One would think that in today's society, which encourages putting self before others, everybody would make their finances the top priority. The truth, however, is that we are not financially prepared. In my earlier post, I had listed some of the reasons why the individual investor is not financially savvy.
In this post, I would like to talk about the reasons why we need to take charge of our finances:
- According to the Employee Benefits Research Institute (EBRI) 2007 Retirement Confidence Survey, nearly 50% people have less than $25,000 saved!
- Many companies are discontinuing defined benefit plans (pension plans) and moving to defined contribution (401k plans).
- Individuals are responsible for their retirement accounts. Individuals need to be aware of different fund types (equities, income and sector funds), asset allocation and expenses among other things.
- Social security system may not be solvent when we retire.
- Health care and medical insurance costs , which have been steadily increasing, are expected to be majority of the retirement spending.
- We spend more than we earn. According to latest savings survey, national saving rate is -1% ! You do the math - I do not need to add anything here except that we should not forget the "Live Below Your Means" mantra.
- College costs are increasing faster than inflation rate.
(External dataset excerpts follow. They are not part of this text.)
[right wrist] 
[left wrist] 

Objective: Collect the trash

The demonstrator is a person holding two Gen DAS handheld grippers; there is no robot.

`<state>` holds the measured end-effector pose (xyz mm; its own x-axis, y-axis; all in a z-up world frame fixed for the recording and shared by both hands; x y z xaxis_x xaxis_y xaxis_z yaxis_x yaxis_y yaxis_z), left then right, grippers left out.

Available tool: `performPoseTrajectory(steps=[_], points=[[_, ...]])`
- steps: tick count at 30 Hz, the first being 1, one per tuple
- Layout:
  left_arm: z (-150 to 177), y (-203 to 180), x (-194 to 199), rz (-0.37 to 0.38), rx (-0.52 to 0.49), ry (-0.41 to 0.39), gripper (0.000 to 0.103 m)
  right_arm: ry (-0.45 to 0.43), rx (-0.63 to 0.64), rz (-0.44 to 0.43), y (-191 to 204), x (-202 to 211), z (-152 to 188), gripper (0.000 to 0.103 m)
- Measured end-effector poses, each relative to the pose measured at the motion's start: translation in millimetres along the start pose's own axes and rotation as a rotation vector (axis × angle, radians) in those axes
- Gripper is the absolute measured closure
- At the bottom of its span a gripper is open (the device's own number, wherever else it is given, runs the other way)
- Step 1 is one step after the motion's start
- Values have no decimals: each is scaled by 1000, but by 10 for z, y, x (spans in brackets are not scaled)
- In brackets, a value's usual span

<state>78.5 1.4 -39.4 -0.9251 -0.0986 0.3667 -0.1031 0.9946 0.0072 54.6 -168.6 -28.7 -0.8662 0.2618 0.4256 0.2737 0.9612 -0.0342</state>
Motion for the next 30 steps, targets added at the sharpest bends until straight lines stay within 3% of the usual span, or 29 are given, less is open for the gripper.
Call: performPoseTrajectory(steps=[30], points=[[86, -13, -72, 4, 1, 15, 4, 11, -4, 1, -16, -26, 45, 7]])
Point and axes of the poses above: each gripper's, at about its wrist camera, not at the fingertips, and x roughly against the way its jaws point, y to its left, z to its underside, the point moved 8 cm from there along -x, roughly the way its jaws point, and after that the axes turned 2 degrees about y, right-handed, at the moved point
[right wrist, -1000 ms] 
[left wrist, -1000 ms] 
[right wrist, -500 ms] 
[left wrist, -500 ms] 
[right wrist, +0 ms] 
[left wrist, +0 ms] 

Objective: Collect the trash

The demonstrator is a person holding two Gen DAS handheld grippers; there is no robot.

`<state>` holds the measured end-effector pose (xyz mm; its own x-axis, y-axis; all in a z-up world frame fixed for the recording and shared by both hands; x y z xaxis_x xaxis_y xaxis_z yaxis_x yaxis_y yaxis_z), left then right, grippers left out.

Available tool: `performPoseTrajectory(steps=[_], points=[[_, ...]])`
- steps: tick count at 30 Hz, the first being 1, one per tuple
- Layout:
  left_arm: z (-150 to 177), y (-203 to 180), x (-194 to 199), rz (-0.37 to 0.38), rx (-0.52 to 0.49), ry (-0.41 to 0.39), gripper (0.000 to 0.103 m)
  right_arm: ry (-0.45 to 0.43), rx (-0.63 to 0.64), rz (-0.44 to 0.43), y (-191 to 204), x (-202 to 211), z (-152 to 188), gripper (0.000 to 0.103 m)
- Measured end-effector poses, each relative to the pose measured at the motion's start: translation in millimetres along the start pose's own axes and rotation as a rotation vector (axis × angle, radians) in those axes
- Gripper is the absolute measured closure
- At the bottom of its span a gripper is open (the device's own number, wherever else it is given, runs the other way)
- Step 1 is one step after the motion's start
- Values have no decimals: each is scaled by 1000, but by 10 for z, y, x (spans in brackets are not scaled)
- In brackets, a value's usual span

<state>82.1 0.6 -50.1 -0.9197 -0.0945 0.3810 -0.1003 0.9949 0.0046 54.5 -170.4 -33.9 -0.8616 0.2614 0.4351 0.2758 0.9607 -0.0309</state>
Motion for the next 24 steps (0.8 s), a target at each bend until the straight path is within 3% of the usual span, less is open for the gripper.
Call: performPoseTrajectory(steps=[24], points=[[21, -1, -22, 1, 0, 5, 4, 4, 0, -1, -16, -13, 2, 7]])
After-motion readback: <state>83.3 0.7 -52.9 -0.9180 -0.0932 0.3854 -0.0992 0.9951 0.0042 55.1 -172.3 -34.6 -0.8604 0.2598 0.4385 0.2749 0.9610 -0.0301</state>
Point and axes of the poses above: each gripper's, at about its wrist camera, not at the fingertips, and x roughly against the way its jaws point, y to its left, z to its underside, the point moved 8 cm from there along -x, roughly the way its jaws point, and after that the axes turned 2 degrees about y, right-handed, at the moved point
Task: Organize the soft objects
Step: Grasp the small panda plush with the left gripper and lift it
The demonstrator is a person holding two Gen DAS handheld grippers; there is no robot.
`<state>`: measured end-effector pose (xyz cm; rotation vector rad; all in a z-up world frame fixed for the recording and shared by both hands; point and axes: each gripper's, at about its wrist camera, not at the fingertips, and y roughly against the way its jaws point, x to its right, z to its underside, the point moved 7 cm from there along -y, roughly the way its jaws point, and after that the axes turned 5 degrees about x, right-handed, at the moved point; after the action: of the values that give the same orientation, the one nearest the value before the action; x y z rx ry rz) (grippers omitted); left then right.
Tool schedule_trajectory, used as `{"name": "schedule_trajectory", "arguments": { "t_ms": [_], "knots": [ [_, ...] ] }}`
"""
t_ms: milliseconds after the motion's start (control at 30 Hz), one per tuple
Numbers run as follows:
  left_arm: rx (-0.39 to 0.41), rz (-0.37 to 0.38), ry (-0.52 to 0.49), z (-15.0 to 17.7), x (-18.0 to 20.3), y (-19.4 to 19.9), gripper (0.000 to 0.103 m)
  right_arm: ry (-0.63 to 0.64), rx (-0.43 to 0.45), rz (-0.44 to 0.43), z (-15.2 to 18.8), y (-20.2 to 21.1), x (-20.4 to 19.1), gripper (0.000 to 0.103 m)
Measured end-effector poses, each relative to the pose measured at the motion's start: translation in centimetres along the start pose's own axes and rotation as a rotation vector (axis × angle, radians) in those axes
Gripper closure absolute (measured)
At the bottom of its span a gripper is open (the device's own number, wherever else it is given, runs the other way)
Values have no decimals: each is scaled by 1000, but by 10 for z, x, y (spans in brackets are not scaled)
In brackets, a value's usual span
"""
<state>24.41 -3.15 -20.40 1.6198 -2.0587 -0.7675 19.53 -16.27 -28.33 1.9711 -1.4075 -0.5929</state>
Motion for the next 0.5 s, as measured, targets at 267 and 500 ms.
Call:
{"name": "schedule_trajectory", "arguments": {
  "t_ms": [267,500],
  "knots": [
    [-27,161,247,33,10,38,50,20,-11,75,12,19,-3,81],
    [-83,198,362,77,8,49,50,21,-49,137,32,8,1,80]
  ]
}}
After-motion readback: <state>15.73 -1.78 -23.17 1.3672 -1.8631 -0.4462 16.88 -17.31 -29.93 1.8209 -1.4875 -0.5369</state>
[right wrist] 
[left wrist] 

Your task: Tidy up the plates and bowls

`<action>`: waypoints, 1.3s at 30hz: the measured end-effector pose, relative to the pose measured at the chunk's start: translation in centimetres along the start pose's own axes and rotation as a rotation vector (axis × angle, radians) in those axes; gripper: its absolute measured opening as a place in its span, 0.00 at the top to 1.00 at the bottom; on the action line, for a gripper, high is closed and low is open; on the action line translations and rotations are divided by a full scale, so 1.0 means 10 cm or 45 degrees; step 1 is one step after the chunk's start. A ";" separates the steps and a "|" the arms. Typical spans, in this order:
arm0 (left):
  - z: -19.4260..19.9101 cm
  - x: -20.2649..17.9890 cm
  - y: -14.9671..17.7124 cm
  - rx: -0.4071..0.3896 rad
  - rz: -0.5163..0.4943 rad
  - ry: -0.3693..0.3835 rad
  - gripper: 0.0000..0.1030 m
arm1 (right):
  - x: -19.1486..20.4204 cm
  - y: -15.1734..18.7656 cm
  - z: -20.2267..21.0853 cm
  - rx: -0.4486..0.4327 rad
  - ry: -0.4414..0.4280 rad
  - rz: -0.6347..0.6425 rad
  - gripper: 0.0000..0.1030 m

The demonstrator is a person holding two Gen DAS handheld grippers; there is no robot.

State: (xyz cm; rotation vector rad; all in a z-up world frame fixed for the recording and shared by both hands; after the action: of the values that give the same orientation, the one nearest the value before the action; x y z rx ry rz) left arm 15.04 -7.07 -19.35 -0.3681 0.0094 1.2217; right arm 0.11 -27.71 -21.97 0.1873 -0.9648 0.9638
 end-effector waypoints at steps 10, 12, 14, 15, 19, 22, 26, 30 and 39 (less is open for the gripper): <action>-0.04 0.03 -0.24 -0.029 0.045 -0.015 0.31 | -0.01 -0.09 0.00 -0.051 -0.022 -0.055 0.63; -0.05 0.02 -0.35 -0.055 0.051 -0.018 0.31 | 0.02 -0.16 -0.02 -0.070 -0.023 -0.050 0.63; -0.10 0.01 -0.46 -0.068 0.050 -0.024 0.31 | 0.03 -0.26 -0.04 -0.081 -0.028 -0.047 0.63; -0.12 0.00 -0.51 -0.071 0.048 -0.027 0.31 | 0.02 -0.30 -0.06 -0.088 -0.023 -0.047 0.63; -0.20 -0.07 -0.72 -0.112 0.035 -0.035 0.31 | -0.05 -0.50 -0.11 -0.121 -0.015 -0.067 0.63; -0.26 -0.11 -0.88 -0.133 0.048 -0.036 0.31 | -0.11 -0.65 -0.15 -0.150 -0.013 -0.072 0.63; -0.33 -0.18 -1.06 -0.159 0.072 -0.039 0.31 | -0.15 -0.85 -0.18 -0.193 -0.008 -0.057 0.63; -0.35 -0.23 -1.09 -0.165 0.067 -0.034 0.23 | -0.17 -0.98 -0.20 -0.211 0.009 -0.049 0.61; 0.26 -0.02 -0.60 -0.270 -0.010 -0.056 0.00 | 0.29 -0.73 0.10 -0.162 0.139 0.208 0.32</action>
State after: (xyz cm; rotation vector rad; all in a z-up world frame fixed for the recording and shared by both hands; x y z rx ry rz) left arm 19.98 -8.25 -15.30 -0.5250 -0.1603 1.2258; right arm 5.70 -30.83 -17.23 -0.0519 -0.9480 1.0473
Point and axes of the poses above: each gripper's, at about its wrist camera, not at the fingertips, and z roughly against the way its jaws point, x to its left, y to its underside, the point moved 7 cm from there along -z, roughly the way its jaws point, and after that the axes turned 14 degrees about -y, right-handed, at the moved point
For some of the top schools in the country, annual tuition and boarding costs are ~$40,000. Do you have enough money saved for junior's Ivy League education?
- If you are lucky to leave a legacy behind, you need to establish the right trusts and estates to provide for your family and take care of other goals like charitable donations. According to some estimates, probate and estate settlement costs (a.k.a death taxes) can be up to 10% of your estate.
- This is how we pay for the fun stuff - vacations, second home, cars, big screen TV, etc. While we like to splurge on vacations and toys, it makes sense to plan for such purchases so our saving plan doesn't derail.